June 26, 2023
On Rooftops and Under the Ground (Fawqa, Ta7ta) delves into the urban conditions of Beirut and the infrastructural challenges the city has confronted in times of crisis. Conflicts have emerged over the city’s built environment, aggravated by the near disappearance of electric power, the flooding of sewage pipelines, and the cessation of garbage collection, which has resulted in streets filled with waste. These urban struggles have unfolded amid a series of broader crises, including an economic collapse accompanied by widespread poverty, a port explosion, a popular uprising, and a pandemic. In response to these circumstances, five artists were invited to create urban interventions that explore Beirut’s rooftops, buildings, and infrastructure, reflecting on the various episodes of violence that have transformed the city’s physical surroundings and its social fabrics.
In July 2023, the five artists’ interventions will be installed in the Ain El Mraiseh neighborhood in Ras Beirut. Ain El Mraiseh and its sea promenade represent a sanctuary for the city’s residents. However, the sea the neighborhood and Beirut overlook also serves as the dumping ground for the city’s sewage, and has acted as a shock absorber during the August 4th port explosion. By siting these interventions in Ain El Mraiseh, the project poses a series of provocative questions to individuals and the community at large, urging us to closely contemplate the urban conditions of the city, looking beyond mere surface appearances, and to confront our troubled relationship with the land, water, and sea.

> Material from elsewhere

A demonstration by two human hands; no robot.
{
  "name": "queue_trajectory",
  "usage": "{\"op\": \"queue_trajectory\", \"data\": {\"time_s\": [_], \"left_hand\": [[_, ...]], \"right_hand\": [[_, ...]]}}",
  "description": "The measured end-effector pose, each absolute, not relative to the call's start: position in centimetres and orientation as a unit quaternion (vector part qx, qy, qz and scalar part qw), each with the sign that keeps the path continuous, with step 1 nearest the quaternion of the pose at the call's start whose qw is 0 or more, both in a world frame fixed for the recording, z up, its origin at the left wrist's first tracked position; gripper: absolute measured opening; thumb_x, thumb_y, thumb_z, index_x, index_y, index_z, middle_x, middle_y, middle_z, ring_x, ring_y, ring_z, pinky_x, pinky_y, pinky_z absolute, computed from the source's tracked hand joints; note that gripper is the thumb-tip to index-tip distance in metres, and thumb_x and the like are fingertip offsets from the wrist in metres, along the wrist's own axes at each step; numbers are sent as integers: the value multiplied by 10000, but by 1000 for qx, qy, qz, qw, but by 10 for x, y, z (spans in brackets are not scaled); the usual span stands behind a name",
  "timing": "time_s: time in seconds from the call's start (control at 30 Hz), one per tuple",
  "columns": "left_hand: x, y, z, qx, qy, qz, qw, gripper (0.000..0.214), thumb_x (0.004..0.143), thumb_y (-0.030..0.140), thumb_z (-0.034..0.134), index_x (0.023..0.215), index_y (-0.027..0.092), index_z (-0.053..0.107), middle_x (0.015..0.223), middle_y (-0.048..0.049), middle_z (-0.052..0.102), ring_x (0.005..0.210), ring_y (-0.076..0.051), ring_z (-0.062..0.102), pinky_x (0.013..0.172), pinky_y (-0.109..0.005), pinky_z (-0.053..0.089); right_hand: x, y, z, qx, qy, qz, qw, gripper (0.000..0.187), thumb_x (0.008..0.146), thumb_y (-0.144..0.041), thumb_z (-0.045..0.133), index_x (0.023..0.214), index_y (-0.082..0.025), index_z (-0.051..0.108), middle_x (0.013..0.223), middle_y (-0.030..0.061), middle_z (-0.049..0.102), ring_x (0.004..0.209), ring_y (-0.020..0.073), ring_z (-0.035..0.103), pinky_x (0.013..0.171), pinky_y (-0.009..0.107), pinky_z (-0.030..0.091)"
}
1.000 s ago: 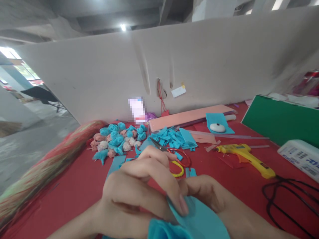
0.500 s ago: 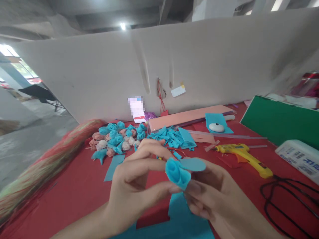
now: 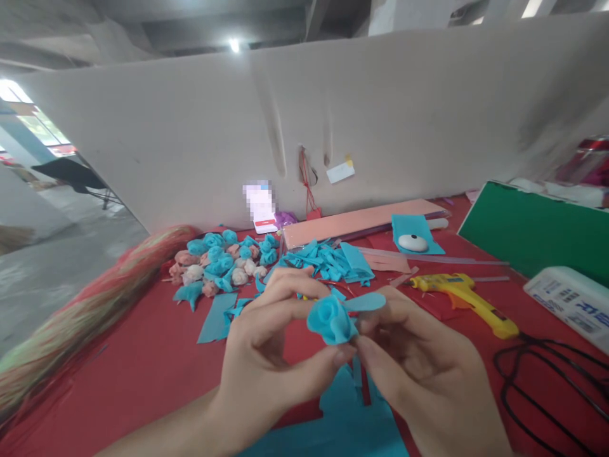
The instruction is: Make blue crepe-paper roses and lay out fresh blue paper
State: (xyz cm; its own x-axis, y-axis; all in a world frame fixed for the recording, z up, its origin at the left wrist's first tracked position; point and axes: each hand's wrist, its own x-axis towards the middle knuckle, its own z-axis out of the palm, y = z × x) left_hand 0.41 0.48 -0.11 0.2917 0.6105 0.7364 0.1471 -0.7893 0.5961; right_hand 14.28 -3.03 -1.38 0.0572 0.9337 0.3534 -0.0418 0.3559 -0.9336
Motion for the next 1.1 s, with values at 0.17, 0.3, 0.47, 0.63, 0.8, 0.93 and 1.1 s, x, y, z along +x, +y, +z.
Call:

Each artist has identified, investigated, and responded to a threshold, border, or contested space. These sites include the balconies of buildings inhabited by impoverished migrant families from North Lebanon (Akkar), the sonic environment of WhatsApp groups whose users are attempting to resolve conflicts over the placement of solar panels on the shared rooftops of apartment buildings, the unseen biomedical world of the infrastructure that transports the city’s sewage to the sea, sunken coastlines and disputed maritime zones along the Lebanese coast, and the contentious wells and aquifers on the southern national border of Lebanon. The five artists engage with or repurpose existing structures in Ain El Mraiseh, such as advertising billboards rendered inactive due to electricity shortages, television screens in neighborhood cafes, leftover spaces between buildings, and the interiors of residential and commercial structures. Through sound, sculptures, moving images, calligraphy, poems, and fiction, the five projects transcend the sectarian discourse that often dominates Beirut. Instead, they offer a nuanced exploration of the institutional collapses and resulting atrocities that have profoundly impacted Lebanon’s environmental, economic, social, and security realms. Collectively, these five interventions weave a multi-dimensional and multi-modal journey that cuts through the city’s surfaces and enclosures, exposing the spaces between Beirut’s rooftops and underground territories. They encourage Beirut residents to reflect on our shared built environment, extending the thresholds of our perception so that we might comprehend how urban space is produced in a city engulfed by multiple crises. As the interventions begin to illuminate the boundaries that separate us from the built and natural environments, and thus from our past, they challenge us to more actively engage with our present and to envision alternative futures.
The project was initiated by Hiba Bou Akar, director of Columbia University’s Post-Conflict Cities Lab, in collaboration with artist and scholar Mohamad Hafeda (Leeds Beckett University) and Temporary Art Platform (TAP). Over the past year, this initiative has fostered a network of creative individuals, including artists, curators, scholars, and writers, who have come together, both virtually and in person, to support one another in the development of these five interventions. The project has received funding through a Ford Foundation grant awarded to Hiba Bou Akar for her work on “Urban Research and Practice in Post-Conflict Settings in the Middle East.”